WHAT IS REQUIRED: Among the lines below, which ones contain the word "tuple"? Copy every such line.

Stored data entries:

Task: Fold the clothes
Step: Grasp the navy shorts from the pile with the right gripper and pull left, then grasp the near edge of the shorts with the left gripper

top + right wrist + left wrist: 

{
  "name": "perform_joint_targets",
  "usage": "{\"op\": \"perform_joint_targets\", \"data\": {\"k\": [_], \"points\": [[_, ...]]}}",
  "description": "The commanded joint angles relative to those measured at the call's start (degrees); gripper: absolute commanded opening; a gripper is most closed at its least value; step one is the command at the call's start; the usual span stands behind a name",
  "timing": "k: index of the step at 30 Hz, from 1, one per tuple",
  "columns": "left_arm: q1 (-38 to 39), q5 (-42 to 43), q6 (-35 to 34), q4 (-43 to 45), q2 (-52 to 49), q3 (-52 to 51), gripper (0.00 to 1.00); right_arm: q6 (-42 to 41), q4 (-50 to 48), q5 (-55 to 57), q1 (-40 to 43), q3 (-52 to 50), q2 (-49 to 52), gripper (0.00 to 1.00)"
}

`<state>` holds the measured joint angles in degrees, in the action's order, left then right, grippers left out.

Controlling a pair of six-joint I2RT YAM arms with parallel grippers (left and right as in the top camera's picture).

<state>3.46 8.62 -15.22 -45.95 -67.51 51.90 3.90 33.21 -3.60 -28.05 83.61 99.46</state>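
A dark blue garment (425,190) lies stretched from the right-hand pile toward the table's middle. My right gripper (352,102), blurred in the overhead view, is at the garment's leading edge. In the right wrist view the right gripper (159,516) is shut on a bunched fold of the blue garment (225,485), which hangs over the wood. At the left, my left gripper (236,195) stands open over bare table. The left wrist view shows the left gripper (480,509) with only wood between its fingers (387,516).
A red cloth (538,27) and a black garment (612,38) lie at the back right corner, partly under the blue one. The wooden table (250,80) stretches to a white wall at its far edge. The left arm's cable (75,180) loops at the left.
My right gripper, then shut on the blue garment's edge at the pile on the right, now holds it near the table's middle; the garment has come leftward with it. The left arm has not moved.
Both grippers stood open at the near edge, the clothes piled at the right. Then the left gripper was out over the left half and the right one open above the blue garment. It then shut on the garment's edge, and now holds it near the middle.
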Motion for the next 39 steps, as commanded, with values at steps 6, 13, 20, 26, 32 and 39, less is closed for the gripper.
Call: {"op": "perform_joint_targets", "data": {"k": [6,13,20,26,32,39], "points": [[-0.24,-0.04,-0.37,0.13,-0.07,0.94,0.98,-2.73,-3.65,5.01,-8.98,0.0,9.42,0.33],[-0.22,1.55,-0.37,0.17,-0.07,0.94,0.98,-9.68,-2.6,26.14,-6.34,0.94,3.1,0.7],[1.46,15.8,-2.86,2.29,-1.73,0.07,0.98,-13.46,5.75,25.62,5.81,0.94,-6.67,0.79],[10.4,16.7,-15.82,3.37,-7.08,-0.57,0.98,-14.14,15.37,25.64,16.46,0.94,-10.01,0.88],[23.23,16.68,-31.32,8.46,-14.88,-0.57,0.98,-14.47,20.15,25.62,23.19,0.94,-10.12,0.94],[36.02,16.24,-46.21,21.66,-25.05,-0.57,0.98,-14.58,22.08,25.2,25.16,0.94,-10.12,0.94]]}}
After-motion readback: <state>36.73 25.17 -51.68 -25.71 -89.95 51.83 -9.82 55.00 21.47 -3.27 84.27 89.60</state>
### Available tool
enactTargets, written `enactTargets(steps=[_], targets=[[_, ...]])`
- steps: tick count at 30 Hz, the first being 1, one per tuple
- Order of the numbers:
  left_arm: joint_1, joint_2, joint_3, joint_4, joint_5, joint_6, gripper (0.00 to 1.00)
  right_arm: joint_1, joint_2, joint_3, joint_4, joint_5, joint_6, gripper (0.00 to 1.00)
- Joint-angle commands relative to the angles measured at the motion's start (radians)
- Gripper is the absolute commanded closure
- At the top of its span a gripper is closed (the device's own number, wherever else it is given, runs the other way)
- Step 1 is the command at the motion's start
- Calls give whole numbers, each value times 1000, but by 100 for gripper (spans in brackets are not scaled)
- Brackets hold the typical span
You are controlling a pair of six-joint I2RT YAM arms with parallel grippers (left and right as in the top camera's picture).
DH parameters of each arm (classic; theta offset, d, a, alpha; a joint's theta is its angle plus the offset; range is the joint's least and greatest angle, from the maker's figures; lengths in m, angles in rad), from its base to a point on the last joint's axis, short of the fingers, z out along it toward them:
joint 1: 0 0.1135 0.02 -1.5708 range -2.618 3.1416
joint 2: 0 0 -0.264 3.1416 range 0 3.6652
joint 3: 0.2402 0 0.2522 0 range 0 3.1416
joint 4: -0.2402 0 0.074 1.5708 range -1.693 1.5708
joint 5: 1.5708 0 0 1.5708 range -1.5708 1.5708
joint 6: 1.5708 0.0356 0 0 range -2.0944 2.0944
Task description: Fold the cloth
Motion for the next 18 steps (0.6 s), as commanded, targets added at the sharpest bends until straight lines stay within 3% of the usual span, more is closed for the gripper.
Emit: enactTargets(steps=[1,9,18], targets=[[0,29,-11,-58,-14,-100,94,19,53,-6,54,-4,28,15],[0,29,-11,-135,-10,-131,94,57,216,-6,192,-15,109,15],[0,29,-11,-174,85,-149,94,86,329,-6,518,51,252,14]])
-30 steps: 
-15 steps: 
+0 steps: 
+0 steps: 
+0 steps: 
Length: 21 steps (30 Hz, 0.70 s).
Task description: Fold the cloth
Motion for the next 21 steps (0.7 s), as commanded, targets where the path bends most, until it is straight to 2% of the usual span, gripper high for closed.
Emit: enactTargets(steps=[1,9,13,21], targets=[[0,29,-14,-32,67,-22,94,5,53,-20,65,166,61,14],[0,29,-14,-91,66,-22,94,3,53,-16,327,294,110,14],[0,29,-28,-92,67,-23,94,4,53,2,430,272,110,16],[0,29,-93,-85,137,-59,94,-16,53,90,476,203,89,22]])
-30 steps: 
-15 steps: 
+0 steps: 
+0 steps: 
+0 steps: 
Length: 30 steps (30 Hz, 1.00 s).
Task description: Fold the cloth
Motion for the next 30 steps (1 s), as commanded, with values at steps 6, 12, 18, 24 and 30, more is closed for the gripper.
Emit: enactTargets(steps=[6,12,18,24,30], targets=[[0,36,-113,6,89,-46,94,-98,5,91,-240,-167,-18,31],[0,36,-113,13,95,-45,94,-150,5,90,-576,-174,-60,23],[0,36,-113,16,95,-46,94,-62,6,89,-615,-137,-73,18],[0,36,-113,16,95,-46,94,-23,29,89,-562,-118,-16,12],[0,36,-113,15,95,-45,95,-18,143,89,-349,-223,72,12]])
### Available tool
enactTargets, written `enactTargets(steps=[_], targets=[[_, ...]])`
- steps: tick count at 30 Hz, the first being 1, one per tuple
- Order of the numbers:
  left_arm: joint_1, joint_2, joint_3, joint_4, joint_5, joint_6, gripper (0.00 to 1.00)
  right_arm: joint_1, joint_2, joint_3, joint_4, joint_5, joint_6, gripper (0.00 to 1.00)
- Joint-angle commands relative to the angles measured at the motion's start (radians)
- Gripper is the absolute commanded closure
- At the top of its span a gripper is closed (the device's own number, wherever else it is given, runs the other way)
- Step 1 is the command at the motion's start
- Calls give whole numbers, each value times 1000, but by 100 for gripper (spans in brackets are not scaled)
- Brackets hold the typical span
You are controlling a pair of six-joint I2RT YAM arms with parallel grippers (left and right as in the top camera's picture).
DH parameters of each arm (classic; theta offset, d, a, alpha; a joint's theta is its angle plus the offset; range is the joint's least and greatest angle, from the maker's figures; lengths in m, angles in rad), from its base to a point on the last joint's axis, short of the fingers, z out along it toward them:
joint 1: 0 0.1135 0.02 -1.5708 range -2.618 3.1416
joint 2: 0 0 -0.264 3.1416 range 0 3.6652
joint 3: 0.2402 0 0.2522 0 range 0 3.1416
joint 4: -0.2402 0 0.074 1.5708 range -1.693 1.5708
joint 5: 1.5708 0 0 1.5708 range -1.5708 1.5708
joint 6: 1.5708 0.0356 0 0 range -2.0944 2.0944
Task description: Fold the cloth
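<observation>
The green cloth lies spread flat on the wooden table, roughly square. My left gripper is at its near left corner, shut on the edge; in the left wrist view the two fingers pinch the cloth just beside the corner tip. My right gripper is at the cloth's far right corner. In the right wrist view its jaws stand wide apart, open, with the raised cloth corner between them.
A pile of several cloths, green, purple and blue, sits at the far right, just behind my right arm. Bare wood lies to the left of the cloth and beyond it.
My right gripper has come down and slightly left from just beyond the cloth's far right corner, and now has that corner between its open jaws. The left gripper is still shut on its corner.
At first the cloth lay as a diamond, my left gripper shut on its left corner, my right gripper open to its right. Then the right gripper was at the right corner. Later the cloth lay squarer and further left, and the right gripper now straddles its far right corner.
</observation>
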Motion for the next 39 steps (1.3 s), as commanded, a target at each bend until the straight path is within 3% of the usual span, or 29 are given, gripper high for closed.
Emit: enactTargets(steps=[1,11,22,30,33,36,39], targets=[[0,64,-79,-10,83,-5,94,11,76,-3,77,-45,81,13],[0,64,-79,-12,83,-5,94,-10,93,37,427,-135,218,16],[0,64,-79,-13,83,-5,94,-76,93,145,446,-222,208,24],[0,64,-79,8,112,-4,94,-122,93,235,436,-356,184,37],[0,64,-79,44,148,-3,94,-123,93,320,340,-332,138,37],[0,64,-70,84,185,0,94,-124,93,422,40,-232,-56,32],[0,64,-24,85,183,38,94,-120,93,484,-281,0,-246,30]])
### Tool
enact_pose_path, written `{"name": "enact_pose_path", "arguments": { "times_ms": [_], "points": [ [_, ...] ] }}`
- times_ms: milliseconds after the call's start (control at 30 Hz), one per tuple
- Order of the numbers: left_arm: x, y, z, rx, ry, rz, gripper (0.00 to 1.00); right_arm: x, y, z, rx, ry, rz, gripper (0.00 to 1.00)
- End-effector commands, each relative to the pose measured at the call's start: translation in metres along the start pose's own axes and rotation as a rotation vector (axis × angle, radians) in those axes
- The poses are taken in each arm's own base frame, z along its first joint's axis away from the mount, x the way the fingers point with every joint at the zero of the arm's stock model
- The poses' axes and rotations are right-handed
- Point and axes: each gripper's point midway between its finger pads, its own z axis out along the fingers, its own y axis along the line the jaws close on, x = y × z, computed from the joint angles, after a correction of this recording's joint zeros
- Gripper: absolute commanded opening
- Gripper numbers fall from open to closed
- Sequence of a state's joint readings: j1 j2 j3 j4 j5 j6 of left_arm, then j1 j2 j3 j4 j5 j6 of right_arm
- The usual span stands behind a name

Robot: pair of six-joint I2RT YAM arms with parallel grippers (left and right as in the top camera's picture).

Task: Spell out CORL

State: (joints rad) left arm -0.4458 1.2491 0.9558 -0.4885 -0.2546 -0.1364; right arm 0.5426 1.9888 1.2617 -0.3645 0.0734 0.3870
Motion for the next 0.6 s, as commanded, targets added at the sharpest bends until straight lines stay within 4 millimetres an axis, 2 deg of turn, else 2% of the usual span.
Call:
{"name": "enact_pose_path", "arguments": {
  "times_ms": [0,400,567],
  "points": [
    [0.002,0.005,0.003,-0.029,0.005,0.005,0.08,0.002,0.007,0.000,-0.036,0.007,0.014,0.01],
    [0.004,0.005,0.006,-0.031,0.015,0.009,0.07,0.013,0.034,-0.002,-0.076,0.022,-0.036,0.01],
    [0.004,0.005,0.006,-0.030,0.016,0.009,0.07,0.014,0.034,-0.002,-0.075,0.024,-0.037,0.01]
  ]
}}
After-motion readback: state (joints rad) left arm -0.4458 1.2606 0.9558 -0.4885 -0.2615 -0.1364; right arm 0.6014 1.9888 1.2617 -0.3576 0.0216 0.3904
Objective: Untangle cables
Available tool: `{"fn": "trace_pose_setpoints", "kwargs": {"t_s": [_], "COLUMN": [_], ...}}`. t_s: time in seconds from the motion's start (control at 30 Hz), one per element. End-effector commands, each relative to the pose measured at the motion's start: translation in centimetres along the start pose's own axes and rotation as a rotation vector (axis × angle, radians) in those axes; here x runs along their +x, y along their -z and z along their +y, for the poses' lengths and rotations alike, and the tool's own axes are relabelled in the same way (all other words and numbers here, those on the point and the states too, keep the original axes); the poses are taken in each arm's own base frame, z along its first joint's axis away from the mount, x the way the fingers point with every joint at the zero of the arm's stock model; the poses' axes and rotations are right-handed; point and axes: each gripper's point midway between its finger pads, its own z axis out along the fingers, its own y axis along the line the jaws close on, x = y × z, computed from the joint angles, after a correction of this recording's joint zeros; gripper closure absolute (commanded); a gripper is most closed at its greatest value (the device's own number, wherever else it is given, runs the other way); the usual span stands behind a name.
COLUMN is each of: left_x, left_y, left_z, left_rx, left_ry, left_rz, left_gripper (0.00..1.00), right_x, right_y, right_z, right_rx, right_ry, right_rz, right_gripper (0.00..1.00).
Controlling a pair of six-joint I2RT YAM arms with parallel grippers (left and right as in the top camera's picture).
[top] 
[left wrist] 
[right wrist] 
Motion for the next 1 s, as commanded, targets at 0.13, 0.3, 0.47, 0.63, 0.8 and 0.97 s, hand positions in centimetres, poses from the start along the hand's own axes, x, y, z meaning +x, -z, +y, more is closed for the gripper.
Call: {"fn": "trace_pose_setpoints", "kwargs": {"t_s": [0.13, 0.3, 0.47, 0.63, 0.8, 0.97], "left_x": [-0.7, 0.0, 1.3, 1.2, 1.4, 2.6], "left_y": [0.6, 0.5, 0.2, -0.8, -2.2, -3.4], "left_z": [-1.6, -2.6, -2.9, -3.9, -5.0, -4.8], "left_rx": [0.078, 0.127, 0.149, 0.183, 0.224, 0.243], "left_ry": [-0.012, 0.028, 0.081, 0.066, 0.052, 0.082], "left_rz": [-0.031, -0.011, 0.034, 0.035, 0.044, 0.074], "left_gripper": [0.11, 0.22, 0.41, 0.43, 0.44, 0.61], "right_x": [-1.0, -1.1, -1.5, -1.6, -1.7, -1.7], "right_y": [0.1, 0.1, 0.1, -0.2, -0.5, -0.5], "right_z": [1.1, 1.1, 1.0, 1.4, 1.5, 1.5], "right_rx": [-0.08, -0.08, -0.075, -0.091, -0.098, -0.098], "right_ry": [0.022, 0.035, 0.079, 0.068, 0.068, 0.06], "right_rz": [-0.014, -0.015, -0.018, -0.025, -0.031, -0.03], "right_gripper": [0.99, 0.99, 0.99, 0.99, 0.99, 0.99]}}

EXERCISE SOLUTION:
  "timing": "k: index of the step at 30 Hz, from 1, one per tuple",
- steps: tick count at 30 Hz, the first being 1, one per tuple
- steps: tick count at 30 Hz, the first being 1, one per tuple
- times_ms: milliseconds after the call's start (control at 30 Hz), one per tuple

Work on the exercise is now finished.